COVID-19 and human rights issues could derail the Games.
The Executive Director of the National Hockey League Players Association, Donald Fehr, expects that his group will be allowed by the National Hockey League owners to participate in the 2022 Beijing, China Winter Olympics hockey competition. But Fehr conceded that there could be something that might derail the plan. “Absent very unusual circumstances, I expect us to go back to the Olympics.” There are a number of reasons as to why it makes sense for National Hockey League owners to showcase league players and the game of hockey to an audience in China. Number one is money. China is a whole new market for the National Hockey League and if the NHL markets itself correctly and gets a footing in the country, a whole lot of money could come the NHL’s way. The players want to compete for a gold medal for their home countries. That, of course, begs the question, what is more important playing for Olympic gold or the Stanley Cup? The players will say both.

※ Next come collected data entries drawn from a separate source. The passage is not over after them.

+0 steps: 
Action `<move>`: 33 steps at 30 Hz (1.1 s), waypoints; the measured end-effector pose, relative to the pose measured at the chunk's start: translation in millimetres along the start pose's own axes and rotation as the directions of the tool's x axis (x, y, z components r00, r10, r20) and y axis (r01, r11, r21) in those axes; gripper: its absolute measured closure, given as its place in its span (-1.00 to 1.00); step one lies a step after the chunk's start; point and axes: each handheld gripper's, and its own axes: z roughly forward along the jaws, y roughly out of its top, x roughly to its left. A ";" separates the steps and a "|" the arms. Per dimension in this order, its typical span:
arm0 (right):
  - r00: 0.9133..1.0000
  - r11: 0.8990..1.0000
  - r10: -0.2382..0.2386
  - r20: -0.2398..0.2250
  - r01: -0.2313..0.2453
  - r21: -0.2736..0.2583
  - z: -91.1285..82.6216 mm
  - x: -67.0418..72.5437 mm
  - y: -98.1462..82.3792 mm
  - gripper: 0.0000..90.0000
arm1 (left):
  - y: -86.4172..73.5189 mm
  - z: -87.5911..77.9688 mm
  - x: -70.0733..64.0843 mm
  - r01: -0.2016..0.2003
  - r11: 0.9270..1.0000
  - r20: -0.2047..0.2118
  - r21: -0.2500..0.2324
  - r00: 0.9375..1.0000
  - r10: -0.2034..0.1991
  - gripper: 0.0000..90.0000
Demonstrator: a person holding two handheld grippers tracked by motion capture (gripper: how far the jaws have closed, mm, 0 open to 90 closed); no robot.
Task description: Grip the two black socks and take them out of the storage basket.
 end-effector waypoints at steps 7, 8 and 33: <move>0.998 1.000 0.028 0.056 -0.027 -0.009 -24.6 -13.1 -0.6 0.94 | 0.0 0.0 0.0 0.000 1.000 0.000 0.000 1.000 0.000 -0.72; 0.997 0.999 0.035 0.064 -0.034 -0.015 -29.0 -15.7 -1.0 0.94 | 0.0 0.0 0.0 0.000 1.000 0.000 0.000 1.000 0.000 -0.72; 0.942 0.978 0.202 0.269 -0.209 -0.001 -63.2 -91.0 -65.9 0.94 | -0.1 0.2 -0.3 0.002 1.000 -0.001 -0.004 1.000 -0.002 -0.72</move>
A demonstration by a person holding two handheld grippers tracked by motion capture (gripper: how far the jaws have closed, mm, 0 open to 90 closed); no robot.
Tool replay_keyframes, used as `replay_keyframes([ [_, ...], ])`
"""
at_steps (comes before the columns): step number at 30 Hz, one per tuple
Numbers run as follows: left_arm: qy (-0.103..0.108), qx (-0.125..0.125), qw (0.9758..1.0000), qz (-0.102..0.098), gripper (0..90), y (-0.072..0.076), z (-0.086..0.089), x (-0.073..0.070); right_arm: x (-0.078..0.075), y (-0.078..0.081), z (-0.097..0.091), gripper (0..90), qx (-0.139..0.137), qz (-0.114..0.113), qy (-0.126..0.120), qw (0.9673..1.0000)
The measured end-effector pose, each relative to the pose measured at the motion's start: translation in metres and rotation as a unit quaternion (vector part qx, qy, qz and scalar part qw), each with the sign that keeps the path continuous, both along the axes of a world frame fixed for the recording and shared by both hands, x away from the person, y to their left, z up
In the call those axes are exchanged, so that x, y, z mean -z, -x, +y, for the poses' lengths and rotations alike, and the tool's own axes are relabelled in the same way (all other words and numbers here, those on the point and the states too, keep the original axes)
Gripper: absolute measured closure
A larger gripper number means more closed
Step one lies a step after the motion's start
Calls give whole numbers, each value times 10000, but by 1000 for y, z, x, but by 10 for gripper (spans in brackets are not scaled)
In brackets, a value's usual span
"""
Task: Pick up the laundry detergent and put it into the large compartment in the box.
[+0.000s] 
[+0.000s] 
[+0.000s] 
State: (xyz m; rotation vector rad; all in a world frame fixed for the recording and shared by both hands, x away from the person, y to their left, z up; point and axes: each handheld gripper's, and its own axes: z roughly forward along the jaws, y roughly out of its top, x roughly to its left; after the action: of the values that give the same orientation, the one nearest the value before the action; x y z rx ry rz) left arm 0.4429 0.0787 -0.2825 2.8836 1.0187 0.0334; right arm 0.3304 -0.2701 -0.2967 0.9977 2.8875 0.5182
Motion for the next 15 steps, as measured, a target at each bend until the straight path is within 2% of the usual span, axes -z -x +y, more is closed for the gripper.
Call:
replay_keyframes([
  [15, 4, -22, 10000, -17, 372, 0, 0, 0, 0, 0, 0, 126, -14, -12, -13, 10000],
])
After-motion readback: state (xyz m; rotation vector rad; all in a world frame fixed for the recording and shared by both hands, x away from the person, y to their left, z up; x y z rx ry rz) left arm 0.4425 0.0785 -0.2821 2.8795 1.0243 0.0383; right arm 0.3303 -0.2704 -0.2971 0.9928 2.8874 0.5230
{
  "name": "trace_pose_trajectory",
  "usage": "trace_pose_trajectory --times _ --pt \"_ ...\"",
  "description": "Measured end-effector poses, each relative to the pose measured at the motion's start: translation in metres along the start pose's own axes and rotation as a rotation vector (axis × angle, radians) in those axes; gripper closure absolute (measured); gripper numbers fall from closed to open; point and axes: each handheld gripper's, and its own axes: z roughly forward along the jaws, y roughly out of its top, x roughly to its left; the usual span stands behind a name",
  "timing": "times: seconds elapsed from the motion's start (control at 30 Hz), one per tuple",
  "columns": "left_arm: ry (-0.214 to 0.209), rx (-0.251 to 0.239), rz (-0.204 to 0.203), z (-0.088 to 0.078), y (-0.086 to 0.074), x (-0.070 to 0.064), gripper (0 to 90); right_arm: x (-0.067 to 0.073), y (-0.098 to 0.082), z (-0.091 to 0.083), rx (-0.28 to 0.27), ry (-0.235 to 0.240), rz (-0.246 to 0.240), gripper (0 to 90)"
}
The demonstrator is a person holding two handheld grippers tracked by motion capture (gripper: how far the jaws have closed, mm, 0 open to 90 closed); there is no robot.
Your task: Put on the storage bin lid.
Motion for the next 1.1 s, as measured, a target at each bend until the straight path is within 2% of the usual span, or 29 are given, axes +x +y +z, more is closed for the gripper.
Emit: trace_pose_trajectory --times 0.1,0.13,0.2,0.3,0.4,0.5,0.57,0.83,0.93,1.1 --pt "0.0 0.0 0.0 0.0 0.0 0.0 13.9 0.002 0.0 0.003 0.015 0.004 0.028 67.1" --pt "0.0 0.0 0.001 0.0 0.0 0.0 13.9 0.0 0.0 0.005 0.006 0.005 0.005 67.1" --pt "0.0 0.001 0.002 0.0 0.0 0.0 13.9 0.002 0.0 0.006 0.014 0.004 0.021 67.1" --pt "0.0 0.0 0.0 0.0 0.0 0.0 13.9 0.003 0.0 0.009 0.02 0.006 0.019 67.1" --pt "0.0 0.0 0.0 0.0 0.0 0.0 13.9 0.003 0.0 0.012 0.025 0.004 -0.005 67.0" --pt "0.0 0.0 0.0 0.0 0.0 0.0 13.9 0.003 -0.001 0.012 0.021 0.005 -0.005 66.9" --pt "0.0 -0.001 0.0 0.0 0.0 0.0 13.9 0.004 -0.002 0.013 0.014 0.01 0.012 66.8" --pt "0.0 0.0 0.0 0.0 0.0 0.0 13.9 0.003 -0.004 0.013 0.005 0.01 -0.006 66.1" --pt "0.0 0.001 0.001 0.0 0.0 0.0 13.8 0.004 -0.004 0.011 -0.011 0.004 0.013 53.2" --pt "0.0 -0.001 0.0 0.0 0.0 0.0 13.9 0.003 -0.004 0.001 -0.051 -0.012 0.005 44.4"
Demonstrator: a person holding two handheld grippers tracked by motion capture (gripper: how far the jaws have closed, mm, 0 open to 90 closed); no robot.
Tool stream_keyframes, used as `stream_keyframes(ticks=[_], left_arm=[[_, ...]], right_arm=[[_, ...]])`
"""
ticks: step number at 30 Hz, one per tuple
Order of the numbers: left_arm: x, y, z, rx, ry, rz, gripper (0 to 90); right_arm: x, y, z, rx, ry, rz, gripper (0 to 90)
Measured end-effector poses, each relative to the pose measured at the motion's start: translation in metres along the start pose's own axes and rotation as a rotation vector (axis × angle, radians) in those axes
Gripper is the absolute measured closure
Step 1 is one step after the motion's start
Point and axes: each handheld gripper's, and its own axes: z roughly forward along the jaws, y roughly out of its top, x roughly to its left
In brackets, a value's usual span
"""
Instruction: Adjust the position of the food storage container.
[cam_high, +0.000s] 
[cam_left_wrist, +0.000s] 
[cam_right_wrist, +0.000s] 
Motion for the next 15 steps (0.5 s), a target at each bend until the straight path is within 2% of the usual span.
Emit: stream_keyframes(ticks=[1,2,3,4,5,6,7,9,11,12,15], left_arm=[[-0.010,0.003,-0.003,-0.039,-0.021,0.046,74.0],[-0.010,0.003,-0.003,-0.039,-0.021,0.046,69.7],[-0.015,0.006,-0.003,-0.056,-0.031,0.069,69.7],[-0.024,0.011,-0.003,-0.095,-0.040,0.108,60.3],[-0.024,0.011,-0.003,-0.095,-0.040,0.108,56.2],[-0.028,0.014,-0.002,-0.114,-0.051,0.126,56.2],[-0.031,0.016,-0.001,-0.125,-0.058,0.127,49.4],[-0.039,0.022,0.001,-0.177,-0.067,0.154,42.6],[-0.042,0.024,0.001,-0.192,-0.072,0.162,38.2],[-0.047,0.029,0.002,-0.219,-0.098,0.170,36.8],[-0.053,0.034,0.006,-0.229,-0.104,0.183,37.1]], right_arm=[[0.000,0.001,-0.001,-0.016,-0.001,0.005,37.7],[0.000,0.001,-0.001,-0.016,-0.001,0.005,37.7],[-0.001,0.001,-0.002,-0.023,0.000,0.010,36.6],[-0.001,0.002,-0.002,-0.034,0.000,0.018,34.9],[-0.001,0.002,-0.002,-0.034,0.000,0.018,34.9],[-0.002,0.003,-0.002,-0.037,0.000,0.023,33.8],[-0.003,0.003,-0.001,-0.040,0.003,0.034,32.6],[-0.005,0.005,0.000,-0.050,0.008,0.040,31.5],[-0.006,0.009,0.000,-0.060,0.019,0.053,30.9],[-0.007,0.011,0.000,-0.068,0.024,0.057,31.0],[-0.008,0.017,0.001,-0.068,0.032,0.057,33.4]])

But there is that very unusual circumstances part hovers over the 2022 Beijing Olympics. That “very unusual circumstances” worry is the COVID-19 pandemic. There is also a human rights issue involving China and the Uighurs. In July 2020, United Kingdom Foreign Secretary Dominic Raab accused China of “gross and egregious” human rights abuses against the Uighurs. No country plans an Olympics boycott at this time. The International Olympic Committee ignored charges of human rights violations in awarding the country the 2008 Beijing Summer Olympics and the 2022 Beijing Winter Games. The 2022 IOC Beijing event is scheduled to start in 13 months. Is that enough time to contain and virtually eliminate COVID-19? No one knows if Tokyo can host this summer’s Olympics. The very unusual circumstances quote is striking. Why? Because COVID-19 remains a significant problem.